Update: This issue will not be answered conclusively; I have moved to another distro and have not observed this problem since. I was never able to fix it with the insightful answers available at the time, but your fuel efficiency may vary (YMMV).
crontab -e
and crontab -l
work just fine:
$ crontab -l | grep -v '^#'
* * * * * /usr/bin/env
* * * * * echo 'Hello from crontab'
However, I see two messages like this every minute in /var/log/syslog
:
Mon DD hh:mm:01 username CRON[PID]: Permission denied
So the crontab is being read, but somehow it can't execute anything at all (of course I verified the commands when logged in as the same user). Any idea why?
/etc/cron.allow
and /etc/cron.deny
do not exist.
crontab is set group setuid:
$ stat --format '%A %U %G' /usr/bin/crontab
-rwxr-sr-x root crontab
The crontabs directory seems to have the right permissions:
$ stat --format '%A %U %G' /var/spool/cron/crontabs
drwx-wx--T root crontab
The crontab itself is owned by me (not surprisingly, since I'm able to edit it):
$ sudo stat --format '%A %U %G' /var/spool/cron/crontabs/$USER
-rw------- username crontab
I am not a member of the crontab
group.
These lines appear in /var/log/auth.log
every minute (thanks @Alaa):
Mon DD hh:mm:01 username CRON[1752]: pam_unix(cron:session): session opened for user username by (uid=0)

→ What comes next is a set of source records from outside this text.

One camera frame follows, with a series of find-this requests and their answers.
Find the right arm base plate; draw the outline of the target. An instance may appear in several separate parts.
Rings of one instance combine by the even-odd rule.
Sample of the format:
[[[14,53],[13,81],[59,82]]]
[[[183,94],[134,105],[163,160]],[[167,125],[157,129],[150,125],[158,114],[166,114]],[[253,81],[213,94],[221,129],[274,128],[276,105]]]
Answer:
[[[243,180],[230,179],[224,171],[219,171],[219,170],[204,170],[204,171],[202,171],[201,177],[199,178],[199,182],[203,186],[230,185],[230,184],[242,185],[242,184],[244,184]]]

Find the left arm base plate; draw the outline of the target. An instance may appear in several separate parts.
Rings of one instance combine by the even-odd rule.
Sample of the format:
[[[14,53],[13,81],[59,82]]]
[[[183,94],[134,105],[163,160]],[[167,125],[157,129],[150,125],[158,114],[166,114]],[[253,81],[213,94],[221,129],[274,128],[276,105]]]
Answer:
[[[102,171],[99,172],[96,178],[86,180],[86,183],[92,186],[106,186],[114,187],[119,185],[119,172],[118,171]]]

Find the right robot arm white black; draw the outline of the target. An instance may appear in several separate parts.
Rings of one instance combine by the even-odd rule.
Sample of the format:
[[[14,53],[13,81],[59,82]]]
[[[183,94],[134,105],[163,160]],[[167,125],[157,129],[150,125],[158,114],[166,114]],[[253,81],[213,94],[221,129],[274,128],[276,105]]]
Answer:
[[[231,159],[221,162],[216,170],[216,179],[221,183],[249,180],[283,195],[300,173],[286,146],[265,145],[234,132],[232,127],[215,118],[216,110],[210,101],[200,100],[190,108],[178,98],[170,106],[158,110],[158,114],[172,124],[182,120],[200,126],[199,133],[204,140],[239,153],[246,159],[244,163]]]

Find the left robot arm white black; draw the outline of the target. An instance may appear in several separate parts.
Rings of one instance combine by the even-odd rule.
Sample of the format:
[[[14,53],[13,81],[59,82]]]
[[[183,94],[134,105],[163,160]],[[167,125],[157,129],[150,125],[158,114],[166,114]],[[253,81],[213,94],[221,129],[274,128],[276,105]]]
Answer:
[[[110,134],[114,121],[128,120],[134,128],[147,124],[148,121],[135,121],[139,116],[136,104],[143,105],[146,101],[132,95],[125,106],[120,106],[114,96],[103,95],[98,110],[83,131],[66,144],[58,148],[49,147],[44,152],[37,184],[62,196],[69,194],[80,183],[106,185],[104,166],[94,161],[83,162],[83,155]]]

Mon DD hh:mm:01 username CRON[1752]: PAM bad jump in stack
Maybe PAM is broken? pam-auth-update
(thanks @coteyr) lists all of these, and all of them are enabled:
- Unix authentication
- GNOME Keyring Daemon - Login keyring management
- eCryptfs Key/Mount Management
- ConsoleKit Session Management
- Inheritable Capabilities Management
Can any of them be safely disabled? I'm not using any encrypted filesystems.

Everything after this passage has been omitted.